◆ TASK DESCRIPTION:
Write out every line exactly, from the start of the records below to the line with "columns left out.", and stop there. Don't write out the pictures.

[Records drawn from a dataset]
◇ ◇ ◇ ◇ ◇

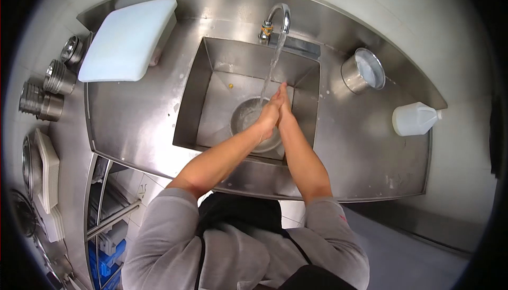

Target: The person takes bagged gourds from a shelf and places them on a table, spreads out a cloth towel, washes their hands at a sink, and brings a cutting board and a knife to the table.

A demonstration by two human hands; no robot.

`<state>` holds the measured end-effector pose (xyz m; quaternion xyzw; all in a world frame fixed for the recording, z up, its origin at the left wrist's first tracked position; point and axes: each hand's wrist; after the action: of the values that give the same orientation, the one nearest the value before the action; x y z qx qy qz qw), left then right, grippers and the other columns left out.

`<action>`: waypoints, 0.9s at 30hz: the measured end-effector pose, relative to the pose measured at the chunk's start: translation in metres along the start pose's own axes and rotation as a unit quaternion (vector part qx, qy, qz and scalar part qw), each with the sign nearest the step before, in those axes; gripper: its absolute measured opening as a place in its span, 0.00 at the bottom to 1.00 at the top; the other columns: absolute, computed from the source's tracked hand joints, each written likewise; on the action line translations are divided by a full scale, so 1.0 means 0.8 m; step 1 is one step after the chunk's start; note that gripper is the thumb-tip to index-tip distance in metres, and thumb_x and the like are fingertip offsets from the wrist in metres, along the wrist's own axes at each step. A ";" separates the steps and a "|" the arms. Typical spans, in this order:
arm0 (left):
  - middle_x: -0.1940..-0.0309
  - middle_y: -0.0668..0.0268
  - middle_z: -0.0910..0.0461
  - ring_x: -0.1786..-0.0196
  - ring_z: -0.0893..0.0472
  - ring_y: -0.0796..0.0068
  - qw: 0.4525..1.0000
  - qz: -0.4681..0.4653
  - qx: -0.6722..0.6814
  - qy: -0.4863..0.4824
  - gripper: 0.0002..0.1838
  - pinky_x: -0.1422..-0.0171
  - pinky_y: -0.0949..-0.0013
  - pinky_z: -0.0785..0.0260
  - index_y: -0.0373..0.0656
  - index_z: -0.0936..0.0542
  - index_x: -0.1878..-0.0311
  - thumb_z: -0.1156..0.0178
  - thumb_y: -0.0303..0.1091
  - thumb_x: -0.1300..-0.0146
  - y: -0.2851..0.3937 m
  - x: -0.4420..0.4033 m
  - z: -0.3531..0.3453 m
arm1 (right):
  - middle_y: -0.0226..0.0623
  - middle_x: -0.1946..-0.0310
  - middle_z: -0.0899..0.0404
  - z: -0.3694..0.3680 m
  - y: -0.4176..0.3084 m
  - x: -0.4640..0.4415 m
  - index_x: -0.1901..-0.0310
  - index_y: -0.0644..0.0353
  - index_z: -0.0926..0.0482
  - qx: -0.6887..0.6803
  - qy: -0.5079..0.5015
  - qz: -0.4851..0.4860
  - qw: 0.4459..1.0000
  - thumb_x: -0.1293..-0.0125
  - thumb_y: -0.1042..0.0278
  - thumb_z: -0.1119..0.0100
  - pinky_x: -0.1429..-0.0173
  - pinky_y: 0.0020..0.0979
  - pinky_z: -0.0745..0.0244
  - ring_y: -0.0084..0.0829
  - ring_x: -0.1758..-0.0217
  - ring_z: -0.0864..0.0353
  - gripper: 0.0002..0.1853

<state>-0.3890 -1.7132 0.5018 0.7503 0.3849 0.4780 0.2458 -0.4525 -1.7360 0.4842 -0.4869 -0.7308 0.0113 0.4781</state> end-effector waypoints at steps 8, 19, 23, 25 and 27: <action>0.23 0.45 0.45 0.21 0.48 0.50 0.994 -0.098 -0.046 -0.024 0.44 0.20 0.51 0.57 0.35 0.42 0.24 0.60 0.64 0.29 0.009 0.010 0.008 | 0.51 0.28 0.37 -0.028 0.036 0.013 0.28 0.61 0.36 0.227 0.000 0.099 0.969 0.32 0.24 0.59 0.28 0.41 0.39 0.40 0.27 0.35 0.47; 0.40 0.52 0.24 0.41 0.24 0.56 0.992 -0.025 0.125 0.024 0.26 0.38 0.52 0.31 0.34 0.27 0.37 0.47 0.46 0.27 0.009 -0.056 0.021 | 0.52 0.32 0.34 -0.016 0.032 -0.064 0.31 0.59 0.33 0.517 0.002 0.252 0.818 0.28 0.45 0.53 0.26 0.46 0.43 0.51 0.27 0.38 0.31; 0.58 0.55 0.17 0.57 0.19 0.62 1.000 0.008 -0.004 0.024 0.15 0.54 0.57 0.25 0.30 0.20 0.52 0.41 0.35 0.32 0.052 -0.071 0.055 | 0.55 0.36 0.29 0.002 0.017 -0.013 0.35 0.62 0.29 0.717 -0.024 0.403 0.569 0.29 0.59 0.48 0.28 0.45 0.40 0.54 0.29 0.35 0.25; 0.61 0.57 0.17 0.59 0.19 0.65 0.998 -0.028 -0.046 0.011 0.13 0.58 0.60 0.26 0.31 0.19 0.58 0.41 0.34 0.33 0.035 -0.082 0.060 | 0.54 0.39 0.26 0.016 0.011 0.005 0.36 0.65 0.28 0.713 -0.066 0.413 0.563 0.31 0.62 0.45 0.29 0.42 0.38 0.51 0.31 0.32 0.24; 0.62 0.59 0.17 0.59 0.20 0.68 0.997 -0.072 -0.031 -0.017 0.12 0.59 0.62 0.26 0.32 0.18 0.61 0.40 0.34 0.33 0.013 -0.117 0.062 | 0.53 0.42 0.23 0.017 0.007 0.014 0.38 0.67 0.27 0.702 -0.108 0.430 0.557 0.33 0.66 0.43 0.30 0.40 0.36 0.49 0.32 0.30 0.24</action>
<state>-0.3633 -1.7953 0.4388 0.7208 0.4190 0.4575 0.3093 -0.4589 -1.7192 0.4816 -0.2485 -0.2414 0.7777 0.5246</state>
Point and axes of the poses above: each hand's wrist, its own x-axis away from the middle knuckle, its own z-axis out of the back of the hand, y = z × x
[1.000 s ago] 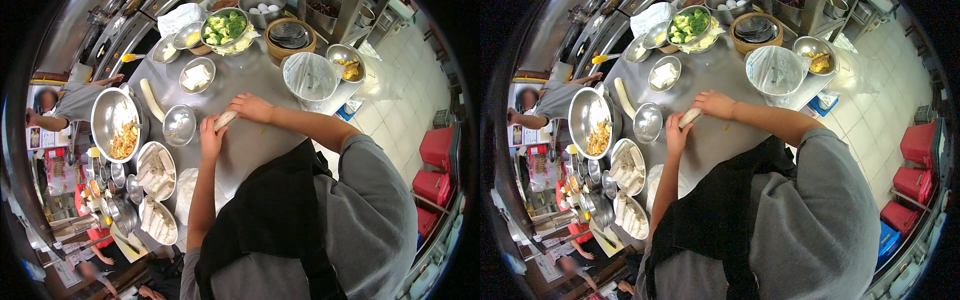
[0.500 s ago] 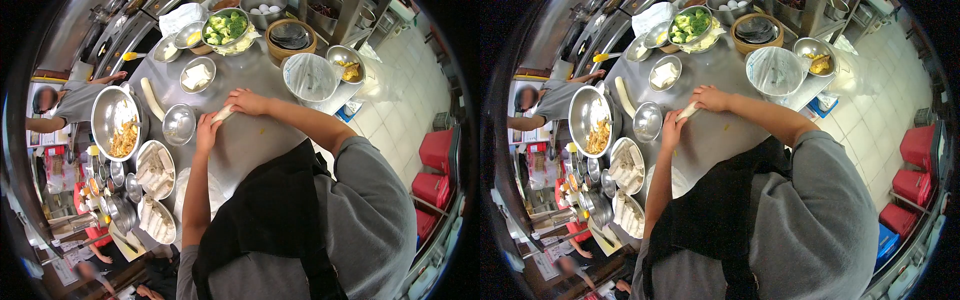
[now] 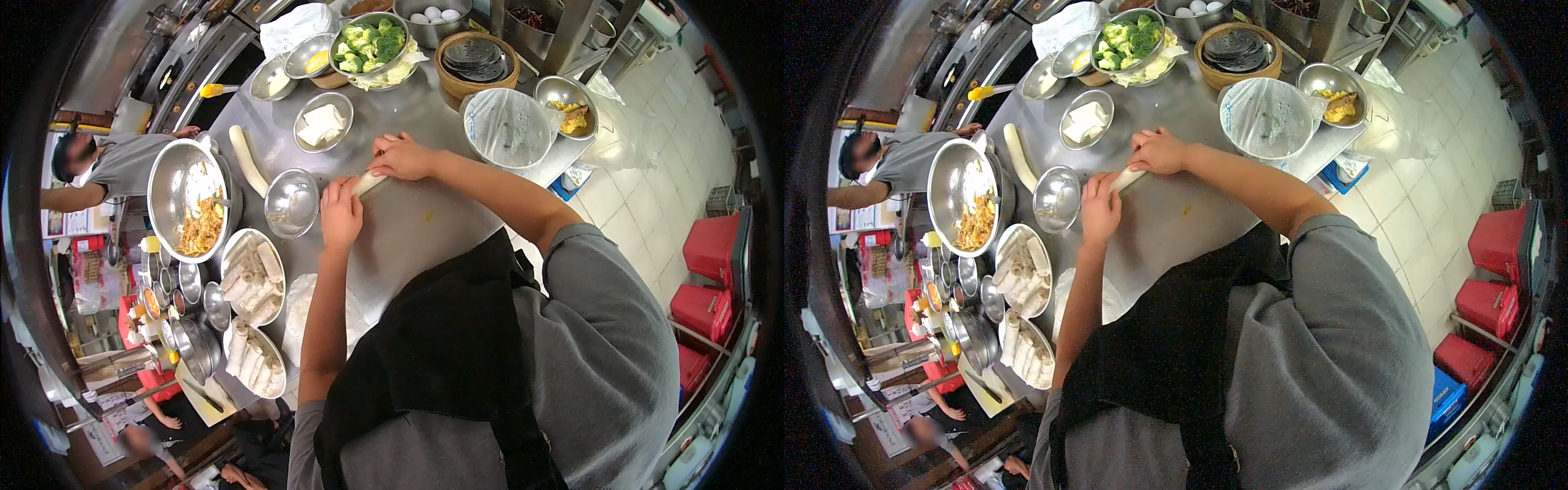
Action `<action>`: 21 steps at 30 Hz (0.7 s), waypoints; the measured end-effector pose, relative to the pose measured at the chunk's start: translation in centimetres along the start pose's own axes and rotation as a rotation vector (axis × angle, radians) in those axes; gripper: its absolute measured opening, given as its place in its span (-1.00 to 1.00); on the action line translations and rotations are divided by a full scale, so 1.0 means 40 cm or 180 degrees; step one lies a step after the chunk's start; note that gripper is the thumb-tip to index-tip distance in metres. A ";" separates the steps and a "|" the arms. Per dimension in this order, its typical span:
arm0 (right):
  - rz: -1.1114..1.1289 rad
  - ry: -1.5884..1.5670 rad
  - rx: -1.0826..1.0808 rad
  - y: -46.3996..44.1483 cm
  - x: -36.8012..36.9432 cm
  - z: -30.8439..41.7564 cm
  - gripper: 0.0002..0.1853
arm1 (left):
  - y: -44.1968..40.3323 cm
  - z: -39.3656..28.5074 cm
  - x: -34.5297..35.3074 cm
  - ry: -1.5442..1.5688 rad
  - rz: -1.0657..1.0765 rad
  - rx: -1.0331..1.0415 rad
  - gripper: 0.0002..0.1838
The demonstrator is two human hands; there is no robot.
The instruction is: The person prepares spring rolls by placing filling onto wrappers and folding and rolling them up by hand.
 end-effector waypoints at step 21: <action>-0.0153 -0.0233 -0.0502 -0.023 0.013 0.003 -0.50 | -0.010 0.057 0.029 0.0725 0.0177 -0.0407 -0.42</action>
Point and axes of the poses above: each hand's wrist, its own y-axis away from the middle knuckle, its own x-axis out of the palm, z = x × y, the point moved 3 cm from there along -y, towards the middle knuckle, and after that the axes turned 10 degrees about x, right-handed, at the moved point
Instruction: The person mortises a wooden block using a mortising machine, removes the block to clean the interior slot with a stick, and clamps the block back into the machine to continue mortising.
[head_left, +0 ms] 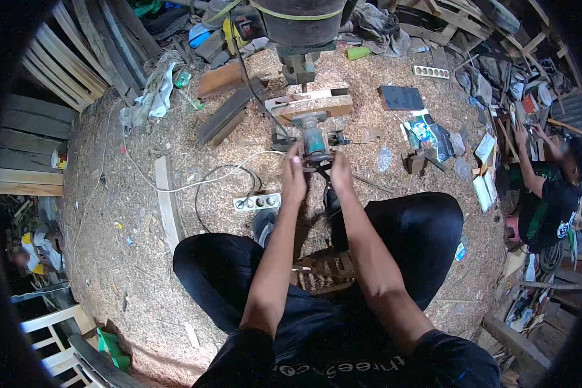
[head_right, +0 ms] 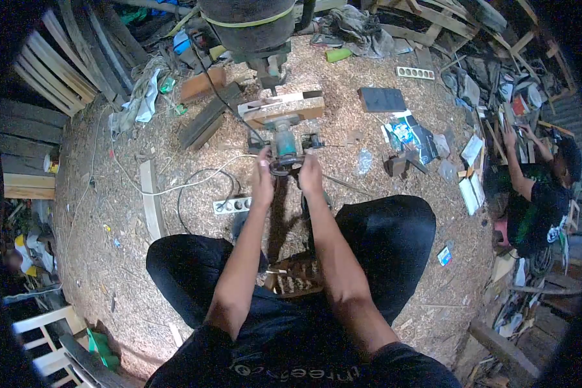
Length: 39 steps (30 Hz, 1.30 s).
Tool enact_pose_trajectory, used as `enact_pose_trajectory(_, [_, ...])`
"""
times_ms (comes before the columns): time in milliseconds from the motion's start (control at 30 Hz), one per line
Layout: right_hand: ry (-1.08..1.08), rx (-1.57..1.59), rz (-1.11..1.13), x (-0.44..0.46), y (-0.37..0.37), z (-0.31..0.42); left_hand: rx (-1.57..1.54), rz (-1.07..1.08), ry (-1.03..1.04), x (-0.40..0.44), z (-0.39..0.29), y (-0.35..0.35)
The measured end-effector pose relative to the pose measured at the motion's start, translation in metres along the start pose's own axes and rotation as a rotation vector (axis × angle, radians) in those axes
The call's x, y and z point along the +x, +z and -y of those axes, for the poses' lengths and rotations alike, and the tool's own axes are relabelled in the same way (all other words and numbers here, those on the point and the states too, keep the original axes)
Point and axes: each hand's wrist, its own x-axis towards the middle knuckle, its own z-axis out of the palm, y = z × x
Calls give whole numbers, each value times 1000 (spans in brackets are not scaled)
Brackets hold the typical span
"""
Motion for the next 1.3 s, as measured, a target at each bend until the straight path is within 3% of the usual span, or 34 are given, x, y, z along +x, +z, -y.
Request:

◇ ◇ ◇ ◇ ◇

◆ RESULT FOR THIS EXERCISE:
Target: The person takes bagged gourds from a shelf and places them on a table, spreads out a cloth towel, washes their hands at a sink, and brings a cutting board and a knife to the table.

A demonstration by two human hands; no robot.

`<state>` holds the measured end-effector pose (xyz m; quaternion xyzw; all in a world frame fixed for the recording, z up, its origin at the left wrist's first tracked position; point and axes: each hand's wrist; after the action: of the values that give the same orientation, the one nearest the value before the action; x y z qx qy qz qw), left then right, grippers and the other columns left out.

The required output is complete.